Wednesday, September 18, 2013

what happens when i don't speak

diana came home with an illness last week.  as often happens, the germ got a grip on me and ander.  we are almost all recovered, but i have a lingering symptom: laryngitis.

it's been instructive to me to pass time without speaking.  whispering only when i absolutely need to, signing (rather ineffectively) with those who can understand it (mostly ander), and writing.  thank goodness for email and texting.

mostly, i've been listening.

and hearing.

and watching.

and noticing.

and responding.  differently.

when one of the kids or steve called for me, i whistled, and they came to find me, rather than yelling across rooms or between floors.  our "conversations" require face-to-face interaction.

i showed more of what i'm feeling in nonverbal ways and exaggerated it to get my idea across.  the kids were picking up more on what they saw rather than heard from my tone of voice.

ander continued to ask me his stream of "why" questions, but started to suggest answers on his own.  longer, more complex answers rather than fragments.  my attentive silence prompted him to continue, rather than cut him short.  he was more willing to go to other family members with spoken requests.  he paid attention when diana read a passage from her book to us and asked her to repeat it for him, then read more.

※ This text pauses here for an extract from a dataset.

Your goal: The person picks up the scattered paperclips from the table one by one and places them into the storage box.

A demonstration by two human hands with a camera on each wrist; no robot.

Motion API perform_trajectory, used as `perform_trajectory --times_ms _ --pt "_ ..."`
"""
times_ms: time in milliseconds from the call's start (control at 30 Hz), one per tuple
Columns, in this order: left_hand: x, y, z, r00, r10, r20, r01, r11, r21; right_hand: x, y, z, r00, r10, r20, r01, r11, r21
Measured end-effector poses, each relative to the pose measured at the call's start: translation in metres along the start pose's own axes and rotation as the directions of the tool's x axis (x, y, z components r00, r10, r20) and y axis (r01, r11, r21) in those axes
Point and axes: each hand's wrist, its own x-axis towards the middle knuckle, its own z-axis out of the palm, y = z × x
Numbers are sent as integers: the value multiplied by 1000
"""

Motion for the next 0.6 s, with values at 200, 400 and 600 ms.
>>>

diana came home from school the past couple of days and sat down and talked with me about the things that happened.  i watched her, nodded, smiled, or frowned in sympathy with her stories.  i interrupted less.  i asked fewer questions than i usually do and i think i may have gotten more answers that way, certainly more about what she was interested in sharing.

i played over and over a particular symphonic cinema remix of the song i recorded as part of eric whitacre's virtual choir 4.  instead of singing along, as i might have done, i simply listened.  i'm certain i would have missed the nuances of the orchestration if i even been humming along.

a friend told me about a woman who "fasts from talking" once a month.  i did not stop speaking this day by my choice, but out of my experience comes a realization that i want to deliberately explore more.

i like what happens when i don't speak.